• [TASK TO CARRY OUT]: All lines in the material below that contain "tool" should be located and copied.
PROVIDED MATERIAL below:
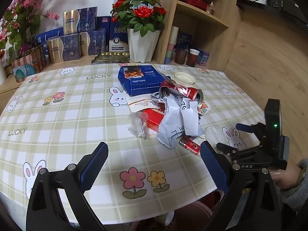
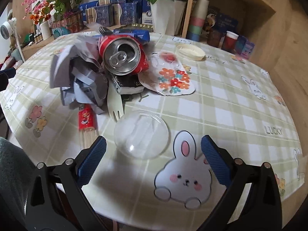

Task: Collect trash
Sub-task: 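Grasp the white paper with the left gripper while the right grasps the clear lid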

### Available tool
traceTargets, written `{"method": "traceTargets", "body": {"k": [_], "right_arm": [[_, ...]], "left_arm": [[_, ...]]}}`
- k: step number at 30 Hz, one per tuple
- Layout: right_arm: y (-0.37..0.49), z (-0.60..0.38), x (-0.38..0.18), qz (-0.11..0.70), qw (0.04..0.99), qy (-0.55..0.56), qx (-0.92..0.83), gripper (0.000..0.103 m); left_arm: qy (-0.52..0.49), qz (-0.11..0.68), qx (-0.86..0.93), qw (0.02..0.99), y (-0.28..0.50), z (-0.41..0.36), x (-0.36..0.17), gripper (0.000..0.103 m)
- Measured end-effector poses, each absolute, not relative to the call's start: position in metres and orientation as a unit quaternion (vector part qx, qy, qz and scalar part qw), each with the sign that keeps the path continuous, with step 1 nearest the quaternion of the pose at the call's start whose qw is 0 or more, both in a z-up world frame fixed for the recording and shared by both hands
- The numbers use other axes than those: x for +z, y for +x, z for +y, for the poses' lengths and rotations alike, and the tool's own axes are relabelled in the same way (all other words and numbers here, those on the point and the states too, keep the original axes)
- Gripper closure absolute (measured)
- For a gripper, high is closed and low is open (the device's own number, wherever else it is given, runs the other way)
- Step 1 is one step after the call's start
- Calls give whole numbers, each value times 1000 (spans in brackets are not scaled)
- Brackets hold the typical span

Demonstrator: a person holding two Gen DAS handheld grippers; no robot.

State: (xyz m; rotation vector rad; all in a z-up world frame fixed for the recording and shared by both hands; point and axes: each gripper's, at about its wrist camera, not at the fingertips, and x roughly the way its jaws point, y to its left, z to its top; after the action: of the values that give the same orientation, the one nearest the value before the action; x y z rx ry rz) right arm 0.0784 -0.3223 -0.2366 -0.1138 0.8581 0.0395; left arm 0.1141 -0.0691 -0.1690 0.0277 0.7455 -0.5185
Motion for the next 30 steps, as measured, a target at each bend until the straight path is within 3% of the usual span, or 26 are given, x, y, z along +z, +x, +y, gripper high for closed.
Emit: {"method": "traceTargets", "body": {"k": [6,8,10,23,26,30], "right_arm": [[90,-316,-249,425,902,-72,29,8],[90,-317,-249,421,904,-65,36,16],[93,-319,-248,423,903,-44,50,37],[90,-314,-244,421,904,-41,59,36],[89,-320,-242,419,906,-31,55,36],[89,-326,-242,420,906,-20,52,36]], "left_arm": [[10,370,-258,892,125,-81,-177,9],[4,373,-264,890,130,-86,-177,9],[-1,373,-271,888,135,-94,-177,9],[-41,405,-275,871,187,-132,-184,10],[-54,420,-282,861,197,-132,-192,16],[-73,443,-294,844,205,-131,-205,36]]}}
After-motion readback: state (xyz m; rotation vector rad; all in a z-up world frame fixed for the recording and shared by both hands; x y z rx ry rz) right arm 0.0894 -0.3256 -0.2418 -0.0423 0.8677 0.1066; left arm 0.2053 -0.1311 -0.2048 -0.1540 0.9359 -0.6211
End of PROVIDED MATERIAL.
• [TASK RESPONSE]:
### Available tool
- The numbers use other axes than those: x for +z, y for +x, z for +y, for the poses' lengths and rotations alike, and the tool's own axes are relabelled in the same way (all other words and numbers here, those on the point and the states too, keep the original axes)

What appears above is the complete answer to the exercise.